Few citizens, no matter their economic status, can avoid the reality of rising food prices, either at the grocery or in restaurants.

We in Hood River County are lucky to live close to the source of so much agricultural goodness, from fruits and vegetables to wine and other value-added products.

For many Americans, in urban and rural settings, "food deserts" are a growing problem. USDA and the Centers for Disease Control note that variables in transportation options, costs, consumer choices and other factors make it hard to specifically define "food deserts," but the term generally refers to places that lack convenient access to reasonably priced commodities such as fresh fruits and vegetables, meats, dairy and whole grain.

Food deserts force many low-income citizens to spend inordinately high amounts of their income on quality food, or to depend on less healthy fast-food options.

According to a USDA report, "A primary concern is that some poor or rural areas do not have access to supermarkets, grocery stores, or other food retailers that offer the large variety of foods needed for a healthy diet …

"It is hypothesized that the relative lack of access to full-service grocery stores and the easier access to fast and convenience foods may be linked to poor diets and, ultimately, to obesity and other diet-related diseases."

Fortunately, in every community in Hood River, there are large-scale, medium-sized or small groceries aplenty, along with smaller specialized stores with ample food choices at varied prices. In addition, organizations including Gorge Grown Food Network offer a steadily expanding menu of products that are grown or raised in our community

When it comes to fruit, this county is not a desert but an oasis, and this weekend is a great time to enjoy the abundance. Turn to page A1 for details on the Pear Celebration this week. The event is about pears as well as other fruit of the valley. We also provide readers with a guide (page A10) to where to pick your own fruit, vegetables and flowers. (Ask first about eating the flowers, though!)
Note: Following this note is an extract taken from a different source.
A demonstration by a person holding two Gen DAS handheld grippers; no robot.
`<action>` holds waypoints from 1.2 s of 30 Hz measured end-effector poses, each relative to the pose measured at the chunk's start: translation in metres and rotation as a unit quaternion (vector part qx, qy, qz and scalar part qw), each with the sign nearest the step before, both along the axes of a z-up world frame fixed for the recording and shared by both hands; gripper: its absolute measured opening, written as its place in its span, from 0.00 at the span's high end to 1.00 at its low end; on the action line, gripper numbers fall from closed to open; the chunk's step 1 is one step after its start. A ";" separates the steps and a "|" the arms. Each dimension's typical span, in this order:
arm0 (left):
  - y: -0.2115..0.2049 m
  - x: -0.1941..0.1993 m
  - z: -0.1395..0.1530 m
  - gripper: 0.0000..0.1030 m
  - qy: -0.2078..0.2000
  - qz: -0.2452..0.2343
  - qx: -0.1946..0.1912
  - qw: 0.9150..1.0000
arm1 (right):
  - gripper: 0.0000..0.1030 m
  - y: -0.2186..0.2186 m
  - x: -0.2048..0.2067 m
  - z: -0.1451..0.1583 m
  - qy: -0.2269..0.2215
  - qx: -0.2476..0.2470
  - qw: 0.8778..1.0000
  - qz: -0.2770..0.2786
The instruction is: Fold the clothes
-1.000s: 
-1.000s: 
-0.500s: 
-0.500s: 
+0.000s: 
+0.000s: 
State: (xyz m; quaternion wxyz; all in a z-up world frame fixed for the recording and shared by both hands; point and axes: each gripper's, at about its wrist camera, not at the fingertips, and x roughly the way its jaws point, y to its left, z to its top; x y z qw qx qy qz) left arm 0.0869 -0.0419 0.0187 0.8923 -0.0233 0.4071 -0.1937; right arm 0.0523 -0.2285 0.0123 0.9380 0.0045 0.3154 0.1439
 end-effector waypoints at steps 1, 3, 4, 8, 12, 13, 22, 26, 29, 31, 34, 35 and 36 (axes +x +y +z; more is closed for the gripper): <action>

Pears are the leading crop of Hood River Valley, and the county is the top producer of the Oregon state fruit.

Pears are not just sweet to eat and pretty to look at. They are also a great source of nutrition.

The Pear Bureau Northwest has recently been accepted as a National Strategic Partner with the U.S. Department of Agriculture Center for Nutrition Policy and Promotion's Nutrition Communicators Network, introduced in June 2011 at the same time that the USDA's new MyPlate icon was unveiled as a simple visual reminder for consumers to make healthy food choices. The MyPlate icon replaces the USDA's previously used Food Pyramid.

The Pear Bureau plans to provide resources like healthy pear recipes and pear nutrition facts to help ensure fresh pears have a place on Americans' healthy plates for their nutritional benefit.

Reasonably priced pears are available most of the year at area groceries, but late September and October are the prime times to buy Anjous, Barletts and Comice (simple as ABC) directly from our neighbors who grow them.

Those that are ready to eat are a simple delight, and those that are still firm need just a few days sealed in a paper bag to bring them to preferred ripeness.

Good things come for those who wait.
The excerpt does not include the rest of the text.